William Toblernone, contributor
In this week’s installment I sat down with Daniel Nadolski Jr, one of the stars of There Goes My Baby, the hugely popular 26th installment in the Baby Einstein early learning video series. I caught up with this refreshing 13-month-old talent at his private playground in Claremont, CA.

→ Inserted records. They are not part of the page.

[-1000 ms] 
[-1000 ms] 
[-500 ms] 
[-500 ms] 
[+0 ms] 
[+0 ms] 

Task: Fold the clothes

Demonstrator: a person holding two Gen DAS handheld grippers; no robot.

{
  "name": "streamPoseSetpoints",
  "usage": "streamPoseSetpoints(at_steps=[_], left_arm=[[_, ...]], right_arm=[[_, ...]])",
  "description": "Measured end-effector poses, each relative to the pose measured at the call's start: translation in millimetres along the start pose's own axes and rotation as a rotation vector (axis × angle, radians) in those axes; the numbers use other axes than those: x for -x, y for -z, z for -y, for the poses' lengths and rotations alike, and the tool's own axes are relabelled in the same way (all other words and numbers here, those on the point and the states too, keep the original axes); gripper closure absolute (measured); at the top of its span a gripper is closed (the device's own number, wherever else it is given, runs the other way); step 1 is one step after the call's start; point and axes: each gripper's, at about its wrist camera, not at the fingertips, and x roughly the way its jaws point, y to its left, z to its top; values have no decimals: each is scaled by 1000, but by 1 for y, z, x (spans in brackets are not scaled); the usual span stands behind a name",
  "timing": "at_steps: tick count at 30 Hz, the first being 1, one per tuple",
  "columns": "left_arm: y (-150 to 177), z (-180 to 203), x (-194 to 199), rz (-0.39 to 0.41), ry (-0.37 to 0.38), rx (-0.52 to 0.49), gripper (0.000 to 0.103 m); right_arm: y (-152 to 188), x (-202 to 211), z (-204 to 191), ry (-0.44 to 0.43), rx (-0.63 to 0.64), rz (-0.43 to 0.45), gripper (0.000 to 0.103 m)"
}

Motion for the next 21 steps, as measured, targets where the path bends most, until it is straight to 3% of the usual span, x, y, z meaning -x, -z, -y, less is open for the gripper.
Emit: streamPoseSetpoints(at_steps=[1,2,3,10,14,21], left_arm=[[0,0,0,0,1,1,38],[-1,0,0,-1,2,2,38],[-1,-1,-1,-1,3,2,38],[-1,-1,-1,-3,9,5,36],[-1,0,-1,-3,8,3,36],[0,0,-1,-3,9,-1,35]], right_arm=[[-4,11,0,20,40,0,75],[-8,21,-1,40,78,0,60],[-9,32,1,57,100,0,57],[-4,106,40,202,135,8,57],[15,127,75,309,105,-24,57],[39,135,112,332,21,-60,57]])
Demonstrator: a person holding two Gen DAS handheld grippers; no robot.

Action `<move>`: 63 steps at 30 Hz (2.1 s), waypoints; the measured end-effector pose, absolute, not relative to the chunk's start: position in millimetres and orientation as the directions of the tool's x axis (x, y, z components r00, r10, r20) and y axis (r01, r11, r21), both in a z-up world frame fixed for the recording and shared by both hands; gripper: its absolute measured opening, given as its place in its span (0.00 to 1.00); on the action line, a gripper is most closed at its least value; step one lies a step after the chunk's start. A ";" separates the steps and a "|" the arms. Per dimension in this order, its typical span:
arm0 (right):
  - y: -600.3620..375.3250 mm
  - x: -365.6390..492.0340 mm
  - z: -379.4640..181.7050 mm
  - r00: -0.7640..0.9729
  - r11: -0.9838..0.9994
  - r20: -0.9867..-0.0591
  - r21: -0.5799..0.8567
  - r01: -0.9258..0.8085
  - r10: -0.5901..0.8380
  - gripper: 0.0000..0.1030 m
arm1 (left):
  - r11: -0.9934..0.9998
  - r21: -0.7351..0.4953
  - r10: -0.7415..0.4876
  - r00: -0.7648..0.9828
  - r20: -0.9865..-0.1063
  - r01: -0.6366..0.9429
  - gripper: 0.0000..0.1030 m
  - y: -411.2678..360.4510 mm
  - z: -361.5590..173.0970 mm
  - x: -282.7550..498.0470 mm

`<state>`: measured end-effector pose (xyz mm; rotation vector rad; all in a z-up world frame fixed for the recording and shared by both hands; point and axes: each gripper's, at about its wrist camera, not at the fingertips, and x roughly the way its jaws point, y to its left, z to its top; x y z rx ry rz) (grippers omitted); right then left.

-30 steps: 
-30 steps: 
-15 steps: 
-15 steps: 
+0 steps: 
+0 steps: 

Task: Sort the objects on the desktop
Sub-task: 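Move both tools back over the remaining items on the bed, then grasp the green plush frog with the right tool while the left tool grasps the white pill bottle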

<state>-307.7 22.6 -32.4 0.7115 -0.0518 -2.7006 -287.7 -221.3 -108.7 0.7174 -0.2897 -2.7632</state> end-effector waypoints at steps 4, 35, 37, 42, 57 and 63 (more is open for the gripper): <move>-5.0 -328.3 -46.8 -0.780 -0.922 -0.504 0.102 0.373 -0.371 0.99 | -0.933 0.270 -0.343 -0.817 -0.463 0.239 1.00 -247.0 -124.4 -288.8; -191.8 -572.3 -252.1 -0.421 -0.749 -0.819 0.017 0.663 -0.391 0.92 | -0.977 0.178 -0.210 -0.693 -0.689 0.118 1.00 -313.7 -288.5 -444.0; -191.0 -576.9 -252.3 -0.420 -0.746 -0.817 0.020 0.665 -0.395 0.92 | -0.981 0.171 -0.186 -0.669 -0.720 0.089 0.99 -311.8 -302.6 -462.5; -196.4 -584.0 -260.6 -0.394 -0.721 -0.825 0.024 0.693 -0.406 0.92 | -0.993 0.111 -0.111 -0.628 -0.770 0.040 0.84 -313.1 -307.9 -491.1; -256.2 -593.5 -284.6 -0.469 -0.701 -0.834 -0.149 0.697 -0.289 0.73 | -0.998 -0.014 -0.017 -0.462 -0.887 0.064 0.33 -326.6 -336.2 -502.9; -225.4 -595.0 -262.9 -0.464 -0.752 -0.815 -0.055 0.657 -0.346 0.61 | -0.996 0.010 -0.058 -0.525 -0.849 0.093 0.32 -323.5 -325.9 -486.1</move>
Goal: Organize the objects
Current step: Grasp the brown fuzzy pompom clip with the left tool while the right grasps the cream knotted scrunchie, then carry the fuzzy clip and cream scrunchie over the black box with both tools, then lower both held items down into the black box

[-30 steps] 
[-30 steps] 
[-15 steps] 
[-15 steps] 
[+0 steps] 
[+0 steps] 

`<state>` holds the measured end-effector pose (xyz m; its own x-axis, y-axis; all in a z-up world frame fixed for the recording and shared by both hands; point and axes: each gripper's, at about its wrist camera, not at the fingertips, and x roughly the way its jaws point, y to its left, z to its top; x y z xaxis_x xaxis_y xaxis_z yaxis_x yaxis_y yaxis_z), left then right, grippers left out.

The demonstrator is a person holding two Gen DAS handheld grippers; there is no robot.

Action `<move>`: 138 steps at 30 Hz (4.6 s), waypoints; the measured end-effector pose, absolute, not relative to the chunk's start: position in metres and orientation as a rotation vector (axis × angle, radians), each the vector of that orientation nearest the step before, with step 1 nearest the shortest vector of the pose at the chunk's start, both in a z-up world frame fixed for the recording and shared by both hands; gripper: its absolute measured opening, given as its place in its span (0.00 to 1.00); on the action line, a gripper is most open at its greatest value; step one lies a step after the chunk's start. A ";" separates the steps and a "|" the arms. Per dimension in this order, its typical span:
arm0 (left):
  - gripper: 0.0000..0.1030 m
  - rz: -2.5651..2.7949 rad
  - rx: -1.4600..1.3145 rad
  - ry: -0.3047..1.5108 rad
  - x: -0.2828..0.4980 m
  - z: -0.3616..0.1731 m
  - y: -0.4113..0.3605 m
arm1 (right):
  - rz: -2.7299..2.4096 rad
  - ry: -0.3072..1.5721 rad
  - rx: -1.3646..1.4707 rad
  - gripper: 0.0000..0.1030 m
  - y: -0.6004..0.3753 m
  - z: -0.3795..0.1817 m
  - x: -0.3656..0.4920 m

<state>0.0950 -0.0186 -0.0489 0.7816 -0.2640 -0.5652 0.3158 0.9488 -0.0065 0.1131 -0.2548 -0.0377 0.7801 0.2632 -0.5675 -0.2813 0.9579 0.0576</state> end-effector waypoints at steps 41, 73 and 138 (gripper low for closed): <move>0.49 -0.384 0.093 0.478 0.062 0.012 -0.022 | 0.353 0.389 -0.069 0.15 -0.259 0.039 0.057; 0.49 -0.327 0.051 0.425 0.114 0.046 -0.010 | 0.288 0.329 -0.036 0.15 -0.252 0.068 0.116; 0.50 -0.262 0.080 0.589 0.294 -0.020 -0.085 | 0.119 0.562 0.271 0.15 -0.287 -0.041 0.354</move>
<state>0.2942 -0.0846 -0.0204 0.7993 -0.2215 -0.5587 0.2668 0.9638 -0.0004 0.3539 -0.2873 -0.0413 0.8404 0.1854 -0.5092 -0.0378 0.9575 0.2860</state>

CW: Daniel, everyone seems to agree that you truly captivated the imagination of infant America from your first appearance on the screen. When the rattle you were holding began singing a slow jazz version of Eddie Money’s “Baby Hold On To Me,” even though I knew it was only special effects, the aura of genuine surprise you conveyed made me believe crooning baby toys might be real. How does someone with so little experience bring so much depth to this role?
DN: You gots doody head.
CW: Seriously? Thank you for letting me know. I’ll bet it’s from that flock of geese that flew over earlier. I can’t really feel anything though. Is there a mirror around? Maybe you could you point to…
DN: (Squealing Laughter)
CW: What the [expletive]? Were you LYING!!?? You made that whole thing up about the bowel movement on my head just to entertain yourself? You [expletive]!! That figures. Apparently lying is your specialty. Like how your mom told me that you were pretending to be a “puppy car” when I walked in. Guess what, you little mistake! We both knew you were full of [expletive]. There’s no such thing as a [expletive] puppy car!! And don’t think your mom doesn’t know that, you dirty deceiver. Doody on MY head? You should pay attention to your own business, because you’re oozing excrement from every side of that diaper. That Huggies box says their diapers accommodate a 10-20 pound baby, not 10-20 pounds of manure. You must have eaten a full bucket of Gerber Diarrhea to produce this sludge. Stop eating diarrhea!! You had better hope your mom bought tarp sized industrial baby wipes. And you claim I have doody on…
DN: Doodinana, ga.
CW: Oh, excellent choice of words there little genius. Are you quoting Socrates? Your head is so large yet so empty. Baby Einstein? Don’t bother; you’d better set your sights on something lower, like maybe Baby Adam Sandler. And I’m not impressed by the “Grandma Loves Me” shirt. Guess what? Everybody’s grandmother loves them. If she respected you she would replace that shirt with a new one that’s not stained with a hundred varieties of puke and spittle. Oh, by all means, please pull another massive dumpling out of your nose to snack on.
DN: Ruff! Ruff! Zoooooooom.
CW: I’ve had just about enough of this. I walked out here to conduct a serious interview. And by the way, I walked here without falling once. Take note. Every time you try to stumble 3 feet it looks like you are trying to travel during a 9.2 earthquake. Honesty, watching you “walk” makes me seasick. You just seem unsteady and altogether sickly. I think when they were handing out vaccinations you thought they said vacations and you tried to crawl away to a Sandals Resort. Keep your distance.
DN: Doody puppy.
CW: Yes, very clever. You’re so high and mighty. I know you like to rock-a-bye in the tree tops so you can look down on everyone else. But one day when the bough breaks, the cradle will fall. Then where you be, huh? Where will you be when the cradle falls? Doody on my head, huh? Oh go ahead, run to mommy’s arms and cry.